Before the Invasion, “A contest over the future of Christianity in Ukraine goes to the heart of Moscow’s ambitions”

by | Jul 26, 2024 | Spiritual Justice Warriors, updates

Putin Using the Russian Orthodox Church for propaganda purposes. Photo under Creative Commons attribution license 4.0 courtesy of the website of the president of Russia.

(Also, Patriarch Kirill revealed as former KGB informant.)

Chrissy Stroop, prophetic in 2018, at Foreign Policy, on how and why Putin wants God — or at least the church — on his side. Excerpt:

One of the focuses of this renewed Christian imperialist fusion is Ukraine. Members of the Russian intellectual elite like Berdyaev (himself from the Kievan aristocracy) and Ilyin (a Muscovite) have always found Ukrainian national aspirations difficult or impossible to imagine. Today, the future of Ukraine has become inextricably bound up with the political struggles of a reinvigorated Russian Orthodox Church that Moscow mobilizes in pursuit of its foreign-policy goals.

Today, the future of Ukraine has become inextricably bound up with the political struggles of a reinvigorated Russian Orthodox Church that Moscow mobilizes in pursuit of its foreign-policy goals.

Around two-thirds of Ukrainians are Orthodox, but since 1991 believers have been split among three separate bodies. Only one of these, the Ukrainian Orthodox Church of the Moscow Patriarchate, is officially recognized by global Orthodoxy—and it falls under the jurisdiction of the Russian Orthodox Church, providing an important tool of influence for Moscow.

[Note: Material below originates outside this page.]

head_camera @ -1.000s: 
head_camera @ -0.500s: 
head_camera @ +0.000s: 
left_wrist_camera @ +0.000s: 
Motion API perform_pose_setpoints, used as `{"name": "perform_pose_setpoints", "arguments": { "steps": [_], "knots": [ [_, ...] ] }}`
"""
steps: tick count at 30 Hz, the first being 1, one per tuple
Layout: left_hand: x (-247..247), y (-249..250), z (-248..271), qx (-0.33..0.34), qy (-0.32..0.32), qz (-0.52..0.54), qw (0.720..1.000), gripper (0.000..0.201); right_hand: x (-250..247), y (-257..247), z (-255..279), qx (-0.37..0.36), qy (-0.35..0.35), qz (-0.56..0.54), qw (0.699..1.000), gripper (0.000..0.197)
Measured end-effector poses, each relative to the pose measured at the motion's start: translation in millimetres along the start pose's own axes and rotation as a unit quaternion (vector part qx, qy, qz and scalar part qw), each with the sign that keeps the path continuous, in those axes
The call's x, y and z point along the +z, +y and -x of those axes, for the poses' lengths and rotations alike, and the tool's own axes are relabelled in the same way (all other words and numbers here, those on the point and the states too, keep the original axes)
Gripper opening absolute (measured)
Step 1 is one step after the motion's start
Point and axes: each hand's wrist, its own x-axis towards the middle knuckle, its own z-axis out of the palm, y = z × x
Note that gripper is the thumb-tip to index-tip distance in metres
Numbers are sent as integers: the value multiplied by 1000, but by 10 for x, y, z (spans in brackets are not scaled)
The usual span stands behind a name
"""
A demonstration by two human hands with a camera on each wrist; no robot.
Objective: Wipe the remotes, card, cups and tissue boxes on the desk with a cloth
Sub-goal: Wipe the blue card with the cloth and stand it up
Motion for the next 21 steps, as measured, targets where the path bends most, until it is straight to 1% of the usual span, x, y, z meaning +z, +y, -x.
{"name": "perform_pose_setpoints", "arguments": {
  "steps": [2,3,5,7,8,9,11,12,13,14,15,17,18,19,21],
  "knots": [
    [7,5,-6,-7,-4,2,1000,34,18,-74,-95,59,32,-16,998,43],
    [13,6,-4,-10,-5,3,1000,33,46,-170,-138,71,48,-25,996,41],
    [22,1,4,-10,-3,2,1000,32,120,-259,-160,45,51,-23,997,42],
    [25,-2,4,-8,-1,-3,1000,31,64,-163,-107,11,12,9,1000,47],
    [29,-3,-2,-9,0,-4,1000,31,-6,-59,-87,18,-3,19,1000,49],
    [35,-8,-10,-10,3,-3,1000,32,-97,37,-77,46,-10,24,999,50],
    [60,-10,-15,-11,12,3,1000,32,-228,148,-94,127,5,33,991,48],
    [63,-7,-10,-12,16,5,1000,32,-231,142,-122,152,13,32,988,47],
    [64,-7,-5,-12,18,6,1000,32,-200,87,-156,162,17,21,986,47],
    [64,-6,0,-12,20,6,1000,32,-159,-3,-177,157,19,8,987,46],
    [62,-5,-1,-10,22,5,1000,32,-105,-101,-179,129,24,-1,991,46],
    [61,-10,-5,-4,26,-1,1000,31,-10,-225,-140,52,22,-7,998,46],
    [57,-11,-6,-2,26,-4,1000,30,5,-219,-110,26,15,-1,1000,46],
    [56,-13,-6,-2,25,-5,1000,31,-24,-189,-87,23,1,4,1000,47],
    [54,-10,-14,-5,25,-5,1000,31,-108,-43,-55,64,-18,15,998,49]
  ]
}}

The Phanar, however, appears set to deal Russia an important blow in this regard by granting autocephaly, or self-government, to Ukrainian Orthodox Christians, establishing a new canonical Orthodox church in Ukraine outside of the Russian Orthodox Church’s authority.

An autocephalous Ukrainian Orthodox Church would be welcomed by most Ukrainians, who are struggling for their national sovereignty in the face of hybrid warfare waged by Russia that has claimed more than 10,000 lives. The Ukrainian parliament and President Petro Poroshenko have directly lobbied Bartholomew, and it is now being reported that the decision to grant Ukrainian autocephaly has already been made.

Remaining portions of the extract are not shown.